Something white and shapeless lay outside the window.

I stood frozen for a minute, thinking of demons, ghosts, and God knows what else, before I forced myself to pull back the curtains again.

Then I laughed in relief and embarrassment: it was a sheep. It had clearly wandered up to the flat from the fields and dozed off right underneath my window.

Then I heard a voice.

“A sheep called Jesus? That’s a new one.”
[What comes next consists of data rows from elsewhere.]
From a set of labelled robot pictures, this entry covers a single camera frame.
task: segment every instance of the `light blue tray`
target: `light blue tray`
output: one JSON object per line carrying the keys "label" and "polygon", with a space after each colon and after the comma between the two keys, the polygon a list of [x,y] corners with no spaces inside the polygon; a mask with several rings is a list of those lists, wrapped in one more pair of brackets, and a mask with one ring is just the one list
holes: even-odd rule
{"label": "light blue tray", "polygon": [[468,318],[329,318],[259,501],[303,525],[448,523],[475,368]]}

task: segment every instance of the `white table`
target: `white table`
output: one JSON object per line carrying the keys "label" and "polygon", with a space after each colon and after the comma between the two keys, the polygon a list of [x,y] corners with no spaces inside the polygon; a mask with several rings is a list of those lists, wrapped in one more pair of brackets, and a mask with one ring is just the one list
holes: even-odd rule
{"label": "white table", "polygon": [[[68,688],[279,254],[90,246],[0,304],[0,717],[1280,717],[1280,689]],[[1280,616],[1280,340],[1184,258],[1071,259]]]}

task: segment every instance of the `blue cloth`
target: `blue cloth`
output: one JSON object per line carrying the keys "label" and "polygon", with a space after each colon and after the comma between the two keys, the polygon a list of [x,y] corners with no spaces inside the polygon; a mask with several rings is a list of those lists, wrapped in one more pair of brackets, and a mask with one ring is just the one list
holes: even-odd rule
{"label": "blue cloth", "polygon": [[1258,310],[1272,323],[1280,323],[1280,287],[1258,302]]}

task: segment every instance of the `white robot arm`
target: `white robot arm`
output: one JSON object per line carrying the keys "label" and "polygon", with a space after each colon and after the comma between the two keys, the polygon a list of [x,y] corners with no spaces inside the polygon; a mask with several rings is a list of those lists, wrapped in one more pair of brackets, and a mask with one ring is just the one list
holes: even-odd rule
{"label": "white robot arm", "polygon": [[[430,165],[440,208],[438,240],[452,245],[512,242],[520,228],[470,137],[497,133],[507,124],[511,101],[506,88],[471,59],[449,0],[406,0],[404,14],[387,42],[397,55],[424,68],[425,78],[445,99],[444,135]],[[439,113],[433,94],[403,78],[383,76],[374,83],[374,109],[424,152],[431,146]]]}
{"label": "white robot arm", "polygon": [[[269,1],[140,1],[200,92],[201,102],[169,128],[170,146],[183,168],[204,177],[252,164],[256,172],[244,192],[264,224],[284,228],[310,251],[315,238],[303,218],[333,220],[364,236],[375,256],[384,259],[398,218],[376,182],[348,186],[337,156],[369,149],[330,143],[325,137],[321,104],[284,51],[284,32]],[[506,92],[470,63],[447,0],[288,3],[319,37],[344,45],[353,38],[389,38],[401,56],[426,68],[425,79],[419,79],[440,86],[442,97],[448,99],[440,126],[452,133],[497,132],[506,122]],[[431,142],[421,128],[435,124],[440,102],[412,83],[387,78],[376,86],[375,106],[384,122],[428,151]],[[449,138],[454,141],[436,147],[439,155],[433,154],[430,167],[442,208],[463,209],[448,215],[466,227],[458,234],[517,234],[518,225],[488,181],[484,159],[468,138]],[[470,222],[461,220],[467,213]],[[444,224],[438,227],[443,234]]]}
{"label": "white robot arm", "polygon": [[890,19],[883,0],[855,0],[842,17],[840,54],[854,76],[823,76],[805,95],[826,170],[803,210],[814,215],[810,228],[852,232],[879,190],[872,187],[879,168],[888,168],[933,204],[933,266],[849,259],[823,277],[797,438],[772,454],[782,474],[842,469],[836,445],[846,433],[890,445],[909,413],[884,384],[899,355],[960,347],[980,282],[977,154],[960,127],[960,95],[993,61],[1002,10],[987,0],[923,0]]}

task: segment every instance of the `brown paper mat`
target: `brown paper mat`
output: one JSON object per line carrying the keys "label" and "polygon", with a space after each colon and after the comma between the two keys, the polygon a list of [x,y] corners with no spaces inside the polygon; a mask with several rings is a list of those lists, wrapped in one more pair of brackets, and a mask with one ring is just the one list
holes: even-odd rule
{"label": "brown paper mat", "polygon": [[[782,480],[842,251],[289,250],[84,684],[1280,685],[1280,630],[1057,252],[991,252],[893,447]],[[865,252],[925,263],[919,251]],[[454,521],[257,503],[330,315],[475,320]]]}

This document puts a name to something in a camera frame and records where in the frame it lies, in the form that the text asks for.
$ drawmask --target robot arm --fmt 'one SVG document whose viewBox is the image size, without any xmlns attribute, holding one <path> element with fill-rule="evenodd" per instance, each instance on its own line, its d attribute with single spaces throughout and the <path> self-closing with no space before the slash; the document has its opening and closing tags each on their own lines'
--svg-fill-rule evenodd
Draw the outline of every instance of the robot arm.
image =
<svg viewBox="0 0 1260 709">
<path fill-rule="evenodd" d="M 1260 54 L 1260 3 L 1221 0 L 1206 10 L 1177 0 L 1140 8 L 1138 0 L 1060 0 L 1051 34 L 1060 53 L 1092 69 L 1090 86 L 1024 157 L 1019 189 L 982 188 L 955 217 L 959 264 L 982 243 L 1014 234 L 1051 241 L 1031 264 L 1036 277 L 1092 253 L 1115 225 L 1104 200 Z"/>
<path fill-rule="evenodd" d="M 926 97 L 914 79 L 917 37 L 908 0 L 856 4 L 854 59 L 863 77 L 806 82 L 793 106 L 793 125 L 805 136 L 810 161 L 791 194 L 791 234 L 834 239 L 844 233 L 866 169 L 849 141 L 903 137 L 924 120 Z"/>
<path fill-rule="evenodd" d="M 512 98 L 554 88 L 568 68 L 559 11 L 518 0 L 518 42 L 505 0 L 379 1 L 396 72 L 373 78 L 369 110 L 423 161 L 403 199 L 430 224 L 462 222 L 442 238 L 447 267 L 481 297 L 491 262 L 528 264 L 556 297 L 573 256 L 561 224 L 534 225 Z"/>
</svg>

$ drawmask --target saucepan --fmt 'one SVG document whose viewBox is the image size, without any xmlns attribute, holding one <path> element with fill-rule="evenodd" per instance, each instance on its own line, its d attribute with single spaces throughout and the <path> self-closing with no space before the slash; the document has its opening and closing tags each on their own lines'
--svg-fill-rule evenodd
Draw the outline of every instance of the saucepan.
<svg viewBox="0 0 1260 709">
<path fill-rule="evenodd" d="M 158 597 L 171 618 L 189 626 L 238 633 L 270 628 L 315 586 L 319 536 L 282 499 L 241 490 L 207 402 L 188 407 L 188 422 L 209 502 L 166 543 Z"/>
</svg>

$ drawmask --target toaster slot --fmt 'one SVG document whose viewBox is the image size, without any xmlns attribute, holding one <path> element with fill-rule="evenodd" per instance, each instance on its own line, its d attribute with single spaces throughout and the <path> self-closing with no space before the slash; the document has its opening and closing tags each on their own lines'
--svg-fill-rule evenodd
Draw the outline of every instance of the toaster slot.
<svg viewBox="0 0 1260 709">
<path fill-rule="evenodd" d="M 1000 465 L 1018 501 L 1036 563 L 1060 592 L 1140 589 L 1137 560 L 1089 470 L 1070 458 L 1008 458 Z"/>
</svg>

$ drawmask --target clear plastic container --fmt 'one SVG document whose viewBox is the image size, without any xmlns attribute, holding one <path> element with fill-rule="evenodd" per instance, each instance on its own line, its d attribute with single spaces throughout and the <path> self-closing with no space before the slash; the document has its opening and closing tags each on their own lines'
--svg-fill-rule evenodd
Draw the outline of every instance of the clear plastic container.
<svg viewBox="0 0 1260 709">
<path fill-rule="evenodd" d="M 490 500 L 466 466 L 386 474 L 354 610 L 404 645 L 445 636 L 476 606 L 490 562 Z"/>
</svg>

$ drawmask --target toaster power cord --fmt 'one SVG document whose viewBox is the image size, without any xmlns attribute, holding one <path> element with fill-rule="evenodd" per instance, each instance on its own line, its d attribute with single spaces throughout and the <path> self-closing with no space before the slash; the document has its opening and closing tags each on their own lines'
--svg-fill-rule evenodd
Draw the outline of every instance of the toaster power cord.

A figure walked up to the window. My heart jolted. It was the girl from the other night. Her reddish-brown hair was plastered to her face with rainwater, and her red mini-dress was totally sodden. I guessed she’d just come back from Blackstone.

“Wha―what’re you doing out there?”

“I locked myself out of my flat.”

“What, you live in here?”

“First floor, yeah.”

It seemed weird I hadn’t seen her in the building, but she seemed genuine. “Wait there, I’ll let you in.”

I pulled a hoodie over my head and shoved my feet into my slippers, just remembering to snatch up my keys as I went out the room, and I walked smack into Terrence.

“Oops!” I said, steadying myself. “Sorry!”
What’s he doing outside my room?

Terrence said nothing, just gave me a hostile look.

“Sorry,” I said again, feebly. “What’re you doing?”

He narrowed his eyes at me and stalked back into his room, the door slamming behind him. The words
Abandon Hope, All Ye Who Enter Here
swung back at me. It
was
a weird quote for a physics student to have on his door, when I thought about it.

I found the girl still standing in the field.

“Aren’t you cold?” she asked, through blue-tinged lips.

“Me? I haven’t been standing out here all night! Come inside.”

She shook her head. “I don’t particularly want to go back to my flat right now. I had an argument with Berenice this evening. It wasn’t pretty.”

“Which flat are you in?”

She gestured upward. “Flat Four. You never told me your name,” she added.

“I’m Ashlyn. People usually call me Ash. Why haven’t I seen you in the flat?”

“Oh, I haven’t been to any of the Freshers events this year. You’re first year, right?”

I nodded.

“Thought so. I’m second year, so are Howard and Berenice. You’re doing English, right?”

“Yeah.”

“Well, first year’s a piss-take, you only need a pass mark. So go wild when you can!”

“Right.” I took a deep breath and plunged in. “Look, I spoke to this fortune-teller the other day, and she told me―”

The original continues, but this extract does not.